● **WHAT IS BEING ASKED**:
Nothing but the images is to be left out of your exact copy of the entries.

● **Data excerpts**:
---------------
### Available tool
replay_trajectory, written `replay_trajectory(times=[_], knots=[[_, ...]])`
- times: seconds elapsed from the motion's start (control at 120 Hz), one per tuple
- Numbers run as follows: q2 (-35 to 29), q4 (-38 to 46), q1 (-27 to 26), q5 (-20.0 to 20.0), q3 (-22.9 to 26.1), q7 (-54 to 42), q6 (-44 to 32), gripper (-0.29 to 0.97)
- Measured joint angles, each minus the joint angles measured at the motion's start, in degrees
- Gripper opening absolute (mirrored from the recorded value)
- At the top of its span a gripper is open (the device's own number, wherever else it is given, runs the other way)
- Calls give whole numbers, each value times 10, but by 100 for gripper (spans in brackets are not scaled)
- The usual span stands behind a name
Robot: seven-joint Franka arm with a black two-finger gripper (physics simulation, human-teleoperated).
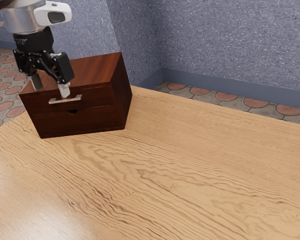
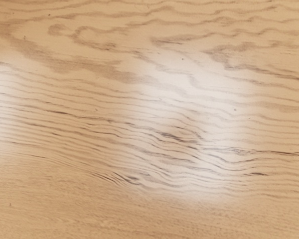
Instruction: Pull the drawer handle with one arm to open the drawer
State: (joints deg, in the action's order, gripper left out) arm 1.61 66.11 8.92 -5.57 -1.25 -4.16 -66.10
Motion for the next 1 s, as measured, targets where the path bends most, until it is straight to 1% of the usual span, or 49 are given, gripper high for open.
replay_trajectory(times=[0.142, 0.2, 0.283, 0.525, 0.65, 0.717, 0.85, 1.0], knots=[[0, 0, -2, 2, 0, -5, -20, 68], [-4, 1, -20, 3, -11, -7, -24, 68], [-9, -18, -34, 4, -15, -26, -34, 68], [13, -10, -50, 20, -8, -183, -58, 68], [17, -5, -47, 21, -6, -259, -62, 68], [2, 38, -40, 22, -1, -298, -63, 68], [-77, 171, -41, 21, -1, -364, -100, 68], [-103, 196, -38, -10, -2, -426, -118, 68]])
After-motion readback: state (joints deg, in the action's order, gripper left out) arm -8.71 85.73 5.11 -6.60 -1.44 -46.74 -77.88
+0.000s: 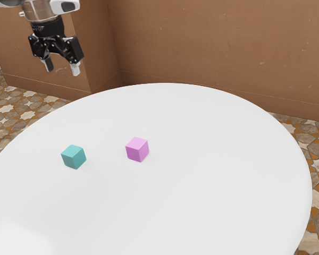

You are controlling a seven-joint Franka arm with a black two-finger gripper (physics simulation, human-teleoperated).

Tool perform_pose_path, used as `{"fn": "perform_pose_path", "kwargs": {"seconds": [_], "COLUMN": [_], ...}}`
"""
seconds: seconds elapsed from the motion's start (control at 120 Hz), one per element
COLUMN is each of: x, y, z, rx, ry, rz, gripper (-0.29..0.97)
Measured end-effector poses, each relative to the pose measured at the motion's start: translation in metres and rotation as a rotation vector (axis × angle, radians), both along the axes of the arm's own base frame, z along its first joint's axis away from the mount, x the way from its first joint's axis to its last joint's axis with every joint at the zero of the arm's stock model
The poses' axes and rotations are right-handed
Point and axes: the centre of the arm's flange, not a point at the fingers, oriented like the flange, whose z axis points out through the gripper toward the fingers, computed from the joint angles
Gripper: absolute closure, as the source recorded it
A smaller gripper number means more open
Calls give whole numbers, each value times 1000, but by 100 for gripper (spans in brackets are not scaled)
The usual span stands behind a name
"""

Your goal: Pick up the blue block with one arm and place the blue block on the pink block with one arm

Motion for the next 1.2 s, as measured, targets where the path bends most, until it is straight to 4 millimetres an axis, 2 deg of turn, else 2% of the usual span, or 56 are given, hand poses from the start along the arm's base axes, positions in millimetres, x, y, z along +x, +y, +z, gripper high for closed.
{"fn": "perform_pose_path", "kwargs": {"seconds": [0.175,0.2,0.25,0.308,0.358,0.783,0.867,0.883,0.933,0.992,1.067,1.108,1.2], "x": [0,0,0,-13,-23,-31,-53,-59,-77,-91,-94,-99,-107], "y": [-5,-5,-4,-6,-7,-18,-20,-20,-13,-13,-14,-16,-21], "z": [0,5,48,96,114,106,112,108,74,11,-58,-80,-115], "rx": [-2,-1,12,23,26,22,10,5,-4,17,46,57,76], "ry": [6,0,-67,-130,-139,-24,-25,-14,45,119,168,162,126], "rz": [-11,-10,-5,-3,-2,-16,-28,-31,-23,-4,11,11,2], "gripper": [0,0,0,0,0,0,0,0,0,0,0,0,0]}}
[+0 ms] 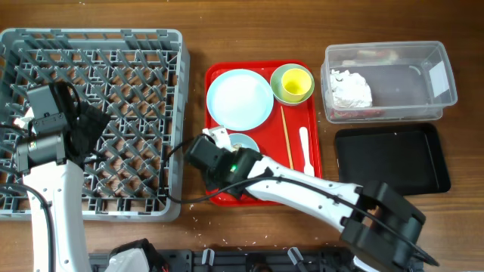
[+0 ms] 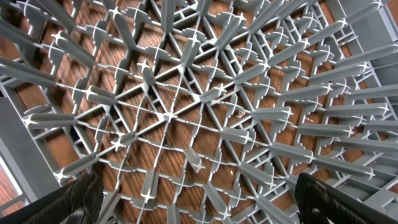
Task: Sort waste into correct bins and load items into the dishwasher rack
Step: 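Move the right gripper down and grasp the rim of the rice bowl, then lift the rice bowl and carry it over the black tray, then tip the bowl to pour the rice onto the black tray, then return the empty bowl to the red tray and release it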
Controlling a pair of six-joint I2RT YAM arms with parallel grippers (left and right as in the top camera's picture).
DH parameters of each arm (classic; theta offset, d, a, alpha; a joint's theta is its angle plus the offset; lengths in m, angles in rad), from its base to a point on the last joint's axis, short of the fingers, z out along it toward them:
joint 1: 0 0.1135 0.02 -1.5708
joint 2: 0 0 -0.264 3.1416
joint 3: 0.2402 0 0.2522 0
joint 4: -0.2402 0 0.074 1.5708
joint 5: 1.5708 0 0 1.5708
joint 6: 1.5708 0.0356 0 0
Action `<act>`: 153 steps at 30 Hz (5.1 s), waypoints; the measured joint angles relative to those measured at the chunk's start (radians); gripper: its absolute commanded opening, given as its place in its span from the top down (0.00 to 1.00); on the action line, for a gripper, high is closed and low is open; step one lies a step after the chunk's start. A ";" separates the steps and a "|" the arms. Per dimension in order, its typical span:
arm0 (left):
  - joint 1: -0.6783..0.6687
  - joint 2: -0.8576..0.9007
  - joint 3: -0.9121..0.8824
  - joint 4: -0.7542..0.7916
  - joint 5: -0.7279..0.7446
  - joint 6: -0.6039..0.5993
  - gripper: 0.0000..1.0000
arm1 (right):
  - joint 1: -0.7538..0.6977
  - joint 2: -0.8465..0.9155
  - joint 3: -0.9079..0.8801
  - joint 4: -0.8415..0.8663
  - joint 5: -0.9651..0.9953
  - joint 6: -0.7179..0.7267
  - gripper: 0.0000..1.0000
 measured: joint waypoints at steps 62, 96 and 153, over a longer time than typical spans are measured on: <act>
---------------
● **OUTPUT FOR THIS TASK**:
### Available tool
replay_trajectory, written `replay_trajectory(times=[_], knots=[[_, ...]])`
- times: seconds elapsed from the motion's start (control at 120 Hz), one per tuple
- Numbers run as follows: q2 (-35 to 29), q4 (-38 to 46), q1 (-27 to 26), q5 (-20.0 to 20.0), q3 (-22.9 to 26.1), q7 (-54 to 42), q6 (-44 to 32), gripper (-0.29 to 0.97)
- Measured joint angles, each minus the joint angles measured at the motion's start, in degrees
- Gripper opening absolute (mirrored from the recorded value)
- At the top of its span a gripper is open (the device's own number, wherever else it is given, runs the other way)
- Calls give whole numbers, each value times 10, but by 100 for gripper (spans in brackets are not scaled)
- The usual span stands behind a name
Robot: seven-joint Franka arm with a black two-finger gripper (physics simulation, human-teleoperated).
Instruction: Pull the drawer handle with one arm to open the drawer
State: (joints deg, in the action's order, gripper left out) arm 1.61 66.11 8.92 -5.57 -1.25 -4.16 -66.10
Motion for the next 1 s, as measured, targets where the path bends most, until it is straight to 1% of the usual span, or 49 are given, gripper high for open.
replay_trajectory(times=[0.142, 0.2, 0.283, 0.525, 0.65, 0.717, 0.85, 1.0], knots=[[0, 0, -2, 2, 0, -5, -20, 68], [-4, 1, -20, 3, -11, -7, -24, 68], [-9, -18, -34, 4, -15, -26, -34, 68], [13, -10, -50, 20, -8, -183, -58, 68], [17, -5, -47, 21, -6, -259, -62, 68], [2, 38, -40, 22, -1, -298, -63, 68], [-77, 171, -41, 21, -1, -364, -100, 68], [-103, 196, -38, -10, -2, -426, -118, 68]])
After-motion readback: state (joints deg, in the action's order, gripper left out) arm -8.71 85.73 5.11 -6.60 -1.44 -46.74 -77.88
+0.000s: 

You are controlling a seven-joint Franka arm with a black two-finger gripper (physics simulation, human-teleoperated).

Tool perform_pose_path, used as `{"fn": "perform_pose_path", "kwargs": {"seconds": [_], "COLUMN": [_], ...}}`
"""
seconds: seconds elapsed from the motion's start (control at 120 Hz), one per element
COLUMN is each of: x, y, z, rx, ry, rz, gripper (-0.29..0.97)
Measured end-effector poses, each relative to the pose measured at the motion's start: translation in metres and rotation as a rotation vector (axis × angle, radians), both along the axes of the arm's own base frame, z along its first joint's axis away from the mount, x the way from its first joint's axis to its last joint's axis with every joint at the zero of the arm's stock model
The poses' axes and rotations are right-handed
Point and axes: the centre of the arm's flange, not a point at the fingers, oriented like the flange, whose z axis points out through the gripper toward the fingers, computed from the joint angles
Gripper: absolute closure, as the source recorded it
A smaller gripper number means more open
Calls give whole numbers, each value times 1000, but by 100 for gripper (spans in brackets are not scaled)
The usual span stands behind a name
"""

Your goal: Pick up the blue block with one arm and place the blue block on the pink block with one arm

Motion for the next 1.2 s, as measured, targets where the path bends most, until it is straight to 4 millimetres an axis, 2 deg of turn, else 2% of the usual span, or 56 are given, hand poses from the start along the arm's base axes, positions in millimetres, x, y, z along +x, +y, +z, gripper high for closed.
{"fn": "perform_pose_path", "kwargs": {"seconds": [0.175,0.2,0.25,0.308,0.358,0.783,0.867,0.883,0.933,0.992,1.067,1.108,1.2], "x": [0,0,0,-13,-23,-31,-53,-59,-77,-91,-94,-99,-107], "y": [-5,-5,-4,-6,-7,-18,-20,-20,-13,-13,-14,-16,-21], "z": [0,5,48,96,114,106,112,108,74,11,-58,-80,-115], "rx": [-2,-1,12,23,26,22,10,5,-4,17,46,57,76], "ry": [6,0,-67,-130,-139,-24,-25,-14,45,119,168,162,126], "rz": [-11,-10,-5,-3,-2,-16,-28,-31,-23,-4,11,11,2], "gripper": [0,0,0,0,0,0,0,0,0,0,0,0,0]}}
[+0 ms] 
[+0 ms] 
Task: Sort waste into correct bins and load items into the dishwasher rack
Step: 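Move the right gripper down and grasp the rim of the rice bowl, then lift the rice bowl and carry it over the black tray, then tip the bowl to pour the rice onto the black tray, then return the empty bowl to the red tray and release it
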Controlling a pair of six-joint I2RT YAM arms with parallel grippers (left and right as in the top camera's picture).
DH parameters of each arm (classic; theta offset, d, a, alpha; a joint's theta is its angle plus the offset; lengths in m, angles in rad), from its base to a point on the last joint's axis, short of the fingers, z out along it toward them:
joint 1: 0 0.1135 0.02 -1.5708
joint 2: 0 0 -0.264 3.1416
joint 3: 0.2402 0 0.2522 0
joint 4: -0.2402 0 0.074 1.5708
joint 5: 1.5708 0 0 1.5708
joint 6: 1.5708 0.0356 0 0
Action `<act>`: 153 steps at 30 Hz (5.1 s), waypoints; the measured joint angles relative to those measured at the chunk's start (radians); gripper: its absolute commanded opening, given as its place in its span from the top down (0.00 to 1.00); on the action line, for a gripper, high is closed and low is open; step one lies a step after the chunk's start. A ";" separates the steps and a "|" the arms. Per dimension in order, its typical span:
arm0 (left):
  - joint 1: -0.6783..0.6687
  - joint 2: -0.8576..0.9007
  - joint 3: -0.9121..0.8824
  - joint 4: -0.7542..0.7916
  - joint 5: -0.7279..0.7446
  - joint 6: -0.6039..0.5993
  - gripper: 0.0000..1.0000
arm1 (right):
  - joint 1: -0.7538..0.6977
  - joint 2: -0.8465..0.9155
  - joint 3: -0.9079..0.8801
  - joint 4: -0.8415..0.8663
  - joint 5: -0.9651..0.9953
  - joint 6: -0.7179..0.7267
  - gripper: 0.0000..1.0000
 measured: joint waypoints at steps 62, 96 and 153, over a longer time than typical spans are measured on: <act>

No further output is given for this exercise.